Here’s the third installment of my weekly 2010 update, in which I list all the changes I have logged in during the week to the “retirement watch” and recruitment pages. Written in red are those politicians who announced their definite plans rather than simply expressed interest or stroke speculation.
Most of the action this week was concentrated in New Hampshire, where President Obama’s decision to tap Judd Gregg created a fair amount of down-the-ballot agitation and created the Democrats’ first dangerous open race of the cycle (NH-02). The DSCC also convinced Robin Carnahan, its top candidate in Missouri, to jump in the race. The third state that saw major news was Alabama, where Democratic Rep. Artur Davis announced he would run for the Governor’s Mansion while GOP Rep. Jo Bonner ruled out a statewide run.

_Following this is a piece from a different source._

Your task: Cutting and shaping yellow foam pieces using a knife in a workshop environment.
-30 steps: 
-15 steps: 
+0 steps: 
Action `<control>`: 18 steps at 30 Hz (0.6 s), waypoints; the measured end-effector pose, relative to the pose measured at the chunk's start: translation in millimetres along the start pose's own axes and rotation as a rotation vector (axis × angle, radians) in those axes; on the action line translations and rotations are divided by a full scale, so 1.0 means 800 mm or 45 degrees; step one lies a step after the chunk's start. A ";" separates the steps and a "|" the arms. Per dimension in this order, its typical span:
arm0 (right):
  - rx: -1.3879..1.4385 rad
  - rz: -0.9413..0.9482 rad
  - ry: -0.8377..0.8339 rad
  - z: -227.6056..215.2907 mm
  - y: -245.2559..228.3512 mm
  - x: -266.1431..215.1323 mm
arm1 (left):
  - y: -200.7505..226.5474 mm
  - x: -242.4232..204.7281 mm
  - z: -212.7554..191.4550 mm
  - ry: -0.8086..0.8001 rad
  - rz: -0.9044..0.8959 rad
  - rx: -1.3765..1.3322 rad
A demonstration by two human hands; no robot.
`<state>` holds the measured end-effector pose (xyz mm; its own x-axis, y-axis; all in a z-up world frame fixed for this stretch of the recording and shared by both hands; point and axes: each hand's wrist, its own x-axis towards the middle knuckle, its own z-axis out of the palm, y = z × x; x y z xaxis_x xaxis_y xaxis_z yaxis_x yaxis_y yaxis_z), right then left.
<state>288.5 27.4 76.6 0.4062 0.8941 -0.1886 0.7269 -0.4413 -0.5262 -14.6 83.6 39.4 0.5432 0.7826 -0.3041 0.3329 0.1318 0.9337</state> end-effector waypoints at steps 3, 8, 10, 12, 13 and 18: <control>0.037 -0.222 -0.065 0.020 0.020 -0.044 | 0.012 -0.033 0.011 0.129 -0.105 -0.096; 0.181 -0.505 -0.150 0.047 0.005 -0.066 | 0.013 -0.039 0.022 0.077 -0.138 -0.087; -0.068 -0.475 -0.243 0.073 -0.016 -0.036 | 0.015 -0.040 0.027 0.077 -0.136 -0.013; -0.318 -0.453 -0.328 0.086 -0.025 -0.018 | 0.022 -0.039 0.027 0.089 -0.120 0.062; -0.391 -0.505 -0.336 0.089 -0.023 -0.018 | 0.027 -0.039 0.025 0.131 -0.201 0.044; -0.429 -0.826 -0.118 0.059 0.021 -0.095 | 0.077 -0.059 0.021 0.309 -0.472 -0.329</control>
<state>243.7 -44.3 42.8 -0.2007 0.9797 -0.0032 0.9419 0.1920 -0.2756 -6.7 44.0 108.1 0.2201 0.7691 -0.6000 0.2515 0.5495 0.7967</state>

I did not write a post about their decisions because my gubernatorial rankings will come out tomorrow, so my Alabama analysis can wait until then. Furthermore, neither of their districts is competitive, so this has no impact on the House’s partisan balance. One important House-related consequence, however, is that it allows a progressive Democrat to replace the centrist and business-friendly Davis in what is a staunchly blue and heavily African-American district.
First, updates to Retirement Watch:
| Announced House retirement | Rep. Artur Davis (AL-07): announced run for Governor Rep. Paul Hodes (NH-02): announced Senate run |
| Removed from retirement watch (will run for re-election) | Rep. Jo Bonner (AL-01): ruled out running for Governor |
| Moved from “retirement plausible” to “those we are watching closely” | Rep. Stephanie Herseth Slandin (SD-AL): story |
Second, updates to the Senate recruitment page:
| FL, GOP | St. Petersburg Mayor Rick Baker added to list |
| MO, Dems | Secretary of State Robin Carnahan announced run: story Rep. Russ Carnahan removed from list |
| NH, Dems | Rep. Paul Hodes announced run Katrina Swett ruled out run |
| NH, GOP | former Rep. Charlie Bass added to list Manchester Mayor Frank Guinta added to list former Sen. John Sununu added to list |
| NY, Dems | Rep. Carolyn Maloney expressed interest in primary challenge |
Also: To spice things up in a relatively slow week as far as 2010 news were concerned, I just published a database of polls, regrouping all the Senate and gubernatorial surveys of the 2010 cycle that have been published so far. (I am still working on how to present them best, so bear with me for now.)


It’s Carolyn Maloney, not Caroline Mahoney.